Il a été également relevé que les objectifs assignés à la majorité des cultures stratégiques n’ont pu être réalisés. C’est ainsi que, pour la campagne agricole 2002-2003, le rendement des céréales à l’hectare a atteint 35 quintaux environ contre des prévisions de 52 quintaux. Quant au rendement des fourrages d’été, il est demeuré largement en deçà des prévisions puisqu’il n’a été que de 39 tonnes à l’hectare contre un rendement de référence de 80 tonnes à l’hectare.

L’indisponibilité des crédits nécessaires estimés à 4% du coût de la création des périmètres irrigués (soit environ 70 MD), a été, entre autres facteurs, à l’origine de la faiblesse des réalisations des programmes d’entretien et de maintenance, en ce sens que les crédits alloués en 2004 n’ont représenté que 15% de l’enveloppe nécessaire, soit environ 11 MD. Par ailleurs, il a été relevé que l’opération de suivi de l’évolution du taux de salinité des périmètres irrigués n’a couvert que partiellement et dans les limites minimales les périmètres menacés par ce phénomène et ce, en raison de la faiblesse des moyens disponibles tant humains que matériels.

Sur un autre plan, il a été relevé que les groupements d’intérêt collectif ne couvrent effectivement que 62 % de l’ensemble des périmètres irrigués, outre le fait qu’ils ne parviennent pas à couvrir la totalité des coûts d’exploitation et d’entretien.

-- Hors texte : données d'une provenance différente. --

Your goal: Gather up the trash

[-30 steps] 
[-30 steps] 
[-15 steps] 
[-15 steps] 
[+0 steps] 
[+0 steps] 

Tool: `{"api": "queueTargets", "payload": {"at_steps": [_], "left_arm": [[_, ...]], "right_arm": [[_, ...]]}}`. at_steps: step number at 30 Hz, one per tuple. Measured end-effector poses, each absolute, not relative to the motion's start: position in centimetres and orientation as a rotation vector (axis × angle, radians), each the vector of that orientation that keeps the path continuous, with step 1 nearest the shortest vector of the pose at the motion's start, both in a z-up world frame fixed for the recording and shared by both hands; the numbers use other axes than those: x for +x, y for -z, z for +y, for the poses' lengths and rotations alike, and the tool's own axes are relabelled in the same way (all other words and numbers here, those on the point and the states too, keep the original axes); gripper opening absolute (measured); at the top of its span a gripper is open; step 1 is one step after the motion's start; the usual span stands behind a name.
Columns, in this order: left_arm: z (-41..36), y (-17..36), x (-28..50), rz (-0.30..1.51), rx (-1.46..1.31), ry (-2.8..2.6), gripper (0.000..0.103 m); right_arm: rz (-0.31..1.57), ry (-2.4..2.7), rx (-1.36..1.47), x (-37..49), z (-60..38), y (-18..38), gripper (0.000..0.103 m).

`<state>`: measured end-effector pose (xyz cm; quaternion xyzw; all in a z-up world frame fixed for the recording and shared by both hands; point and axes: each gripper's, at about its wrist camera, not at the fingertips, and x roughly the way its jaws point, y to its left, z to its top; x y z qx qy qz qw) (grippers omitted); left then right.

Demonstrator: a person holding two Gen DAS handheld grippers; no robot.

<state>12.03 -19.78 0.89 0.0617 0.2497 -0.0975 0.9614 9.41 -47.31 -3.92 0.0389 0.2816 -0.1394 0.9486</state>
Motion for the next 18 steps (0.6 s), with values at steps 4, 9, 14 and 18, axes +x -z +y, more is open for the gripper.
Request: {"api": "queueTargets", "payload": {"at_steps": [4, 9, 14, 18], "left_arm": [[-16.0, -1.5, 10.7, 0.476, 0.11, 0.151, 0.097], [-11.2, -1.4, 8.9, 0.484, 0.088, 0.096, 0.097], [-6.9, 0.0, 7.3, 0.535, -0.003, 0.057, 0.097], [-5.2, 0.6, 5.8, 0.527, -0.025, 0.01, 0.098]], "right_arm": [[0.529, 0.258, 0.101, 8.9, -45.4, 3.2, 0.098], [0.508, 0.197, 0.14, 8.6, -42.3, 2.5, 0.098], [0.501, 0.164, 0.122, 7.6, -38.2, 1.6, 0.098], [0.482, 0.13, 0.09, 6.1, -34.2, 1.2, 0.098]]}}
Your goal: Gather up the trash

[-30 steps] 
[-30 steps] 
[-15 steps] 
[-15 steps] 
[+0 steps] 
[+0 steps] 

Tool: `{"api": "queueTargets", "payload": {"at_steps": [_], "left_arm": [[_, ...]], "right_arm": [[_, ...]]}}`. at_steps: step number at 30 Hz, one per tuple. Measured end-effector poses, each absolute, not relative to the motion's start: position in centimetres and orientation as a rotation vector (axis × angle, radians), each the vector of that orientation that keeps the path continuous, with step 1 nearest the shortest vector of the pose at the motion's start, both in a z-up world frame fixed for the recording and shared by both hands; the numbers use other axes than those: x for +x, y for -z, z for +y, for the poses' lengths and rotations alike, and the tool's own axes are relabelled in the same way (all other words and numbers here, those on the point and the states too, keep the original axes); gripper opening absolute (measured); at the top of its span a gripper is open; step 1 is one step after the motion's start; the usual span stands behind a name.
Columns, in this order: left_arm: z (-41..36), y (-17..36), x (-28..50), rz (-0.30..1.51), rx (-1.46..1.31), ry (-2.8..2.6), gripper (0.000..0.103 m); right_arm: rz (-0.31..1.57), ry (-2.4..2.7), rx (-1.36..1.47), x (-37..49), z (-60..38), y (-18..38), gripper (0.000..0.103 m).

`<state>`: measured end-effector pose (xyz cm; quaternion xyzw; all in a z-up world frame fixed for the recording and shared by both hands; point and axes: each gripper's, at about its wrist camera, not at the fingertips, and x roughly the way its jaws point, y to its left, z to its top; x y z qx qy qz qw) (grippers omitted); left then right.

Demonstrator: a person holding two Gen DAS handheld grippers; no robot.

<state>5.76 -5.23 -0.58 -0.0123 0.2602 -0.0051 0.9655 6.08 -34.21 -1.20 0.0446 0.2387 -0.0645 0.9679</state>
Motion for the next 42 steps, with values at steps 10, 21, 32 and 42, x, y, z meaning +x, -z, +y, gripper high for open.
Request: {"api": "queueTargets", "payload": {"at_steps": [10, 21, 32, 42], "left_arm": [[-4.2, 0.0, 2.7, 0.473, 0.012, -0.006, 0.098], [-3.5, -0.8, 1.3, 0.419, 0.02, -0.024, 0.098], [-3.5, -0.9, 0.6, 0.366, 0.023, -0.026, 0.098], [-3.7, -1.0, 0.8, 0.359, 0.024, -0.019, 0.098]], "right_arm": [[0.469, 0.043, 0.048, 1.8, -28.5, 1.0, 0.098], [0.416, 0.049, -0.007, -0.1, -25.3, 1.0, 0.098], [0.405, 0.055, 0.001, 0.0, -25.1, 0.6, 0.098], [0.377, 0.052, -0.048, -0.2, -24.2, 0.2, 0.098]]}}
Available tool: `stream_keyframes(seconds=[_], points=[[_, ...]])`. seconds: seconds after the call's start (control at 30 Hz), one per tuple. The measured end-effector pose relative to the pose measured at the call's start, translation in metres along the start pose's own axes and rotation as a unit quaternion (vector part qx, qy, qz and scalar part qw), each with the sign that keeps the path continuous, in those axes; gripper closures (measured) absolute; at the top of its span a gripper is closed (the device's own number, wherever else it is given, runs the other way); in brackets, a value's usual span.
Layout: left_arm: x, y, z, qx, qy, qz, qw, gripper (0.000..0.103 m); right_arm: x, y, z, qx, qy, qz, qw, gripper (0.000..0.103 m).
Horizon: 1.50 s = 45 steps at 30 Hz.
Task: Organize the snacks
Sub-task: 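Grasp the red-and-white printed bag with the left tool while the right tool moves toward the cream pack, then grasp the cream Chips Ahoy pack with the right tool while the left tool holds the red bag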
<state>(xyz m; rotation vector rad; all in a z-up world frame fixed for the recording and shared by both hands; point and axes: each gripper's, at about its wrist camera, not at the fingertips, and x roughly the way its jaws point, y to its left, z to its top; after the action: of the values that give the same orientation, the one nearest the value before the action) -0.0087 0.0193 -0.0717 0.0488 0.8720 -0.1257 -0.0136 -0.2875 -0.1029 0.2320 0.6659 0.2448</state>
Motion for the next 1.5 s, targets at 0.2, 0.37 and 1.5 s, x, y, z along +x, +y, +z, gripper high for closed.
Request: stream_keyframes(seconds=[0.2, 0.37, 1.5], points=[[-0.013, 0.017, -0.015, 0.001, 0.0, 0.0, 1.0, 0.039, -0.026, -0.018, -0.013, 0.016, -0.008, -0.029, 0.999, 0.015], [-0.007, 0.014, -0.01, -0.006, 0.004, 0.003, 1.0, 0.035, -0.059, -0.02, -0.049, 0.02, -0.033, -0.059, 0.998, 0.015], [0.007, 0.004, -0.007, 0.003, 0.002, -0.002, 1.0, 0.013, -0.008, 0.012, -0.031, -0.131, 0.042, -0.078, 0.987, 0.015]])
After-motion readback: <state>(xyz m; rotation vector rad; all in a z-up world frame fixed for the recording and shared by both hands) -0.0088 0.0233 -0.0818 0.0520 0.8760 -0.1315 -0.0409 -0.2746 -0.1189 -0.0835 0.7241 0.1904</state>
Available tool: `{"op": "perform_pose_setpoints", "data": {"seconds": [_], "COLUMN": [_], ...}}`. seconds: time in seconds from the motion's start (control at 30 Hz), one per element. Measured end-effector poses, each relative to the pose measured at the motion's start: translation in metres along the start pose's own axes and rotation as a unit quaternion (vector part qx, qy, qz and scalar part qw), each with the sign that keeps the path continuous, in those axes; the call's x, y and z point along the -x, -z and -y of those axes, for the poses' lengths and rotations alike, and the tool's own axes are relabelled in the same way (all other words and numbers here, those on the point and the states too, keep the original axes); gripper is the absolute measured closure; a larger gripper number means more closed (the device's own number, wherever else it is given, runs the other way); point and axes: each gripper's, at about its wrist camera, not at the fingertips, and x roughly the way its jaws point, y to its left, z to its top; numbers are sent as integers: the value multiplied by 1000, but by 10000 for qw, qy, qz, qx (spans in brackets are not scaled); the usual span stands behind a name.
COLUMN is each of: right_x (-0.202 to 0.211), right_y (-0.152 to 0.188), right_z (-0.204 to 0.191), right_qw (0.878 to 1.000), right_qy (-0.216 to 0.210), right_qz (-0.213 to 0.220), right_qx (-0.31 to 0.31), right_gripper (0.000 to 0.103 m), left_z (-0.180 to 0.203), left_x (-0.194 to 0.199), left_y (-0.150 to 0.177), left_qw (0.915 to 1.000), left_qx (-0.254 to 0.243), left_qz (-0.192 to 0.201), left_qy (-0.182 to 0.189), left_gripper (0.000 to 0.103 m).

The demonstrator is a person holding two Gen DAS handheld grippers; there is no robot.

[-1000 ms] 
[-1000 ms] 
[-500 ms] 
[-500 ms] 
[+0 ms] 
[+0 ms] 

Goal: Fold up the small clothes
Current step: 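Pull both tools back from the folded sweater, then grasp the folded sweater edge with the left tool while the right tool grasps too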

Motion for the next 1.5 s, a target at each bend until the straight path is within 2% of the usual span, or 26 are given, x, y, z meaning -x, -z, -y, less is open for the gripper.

Les insuffisances relevées au niveau de l’entretien et du suivi de la salinité des périmètres irrigués, constituent ainsi les principales causes du faible niveau d’exploitation de ces périmètres en termes d’intensification agricole et de rendement.

La rationalisation de l’utilisation des eaux d’irrigation

Le rythme d’exécution du programme visant à introduire les techniques d’économie des eaux d’irrigation dans l’ensemble des périmètres irrigués a accusé un net ralentissement, dans la mesure où les réalisations d’équipement atteindraient, au terme du Xème plan, environ 85 % de la superficie totale des périmètres irrigués contre un taux prévisionnel de 91%. Cette situation est imputable à la révision à la baisse du plafond des subventions accordées au secteur agricole dans le cadre du « Fonds Spécial de Développement Agricole et de la Pêche », à la vétusté des réseaux d’irrigation et à des problèmes fonciers.

Par ailleurs, le système de tarification des eaux d’irrigation n’a pas reçu l’attention requise, en rapport avec le degré de son influence sur le secteur des cultures irriguées , notamment au niveau de son impact sur le comportement des bénéficiaires des eaux d’irrigation.

Parmi les principales insuffisances relevées dans ce contexte, il conviendrait de citer la diversité des tarifs pratiqués. Ceux-ci sont déterminés en fonction des parties intervenantes et des périmètres irrigués compte tenu des données spécifiques à chaque région et à chaque périmètre, mais sans se fonder, en la matière, sur un examen objectif de ces spécificités ni même sur une comptabilité analytique. Celle-ci devrait permettre de mesurer la couverture des coûts d’exploitation et d’entretien en fonction des différents prix pratiqués et d’évaluer la réalisation ou non des objectifs attendus de l’utilisation de la tarification en tant qu’instrument d’encouragement.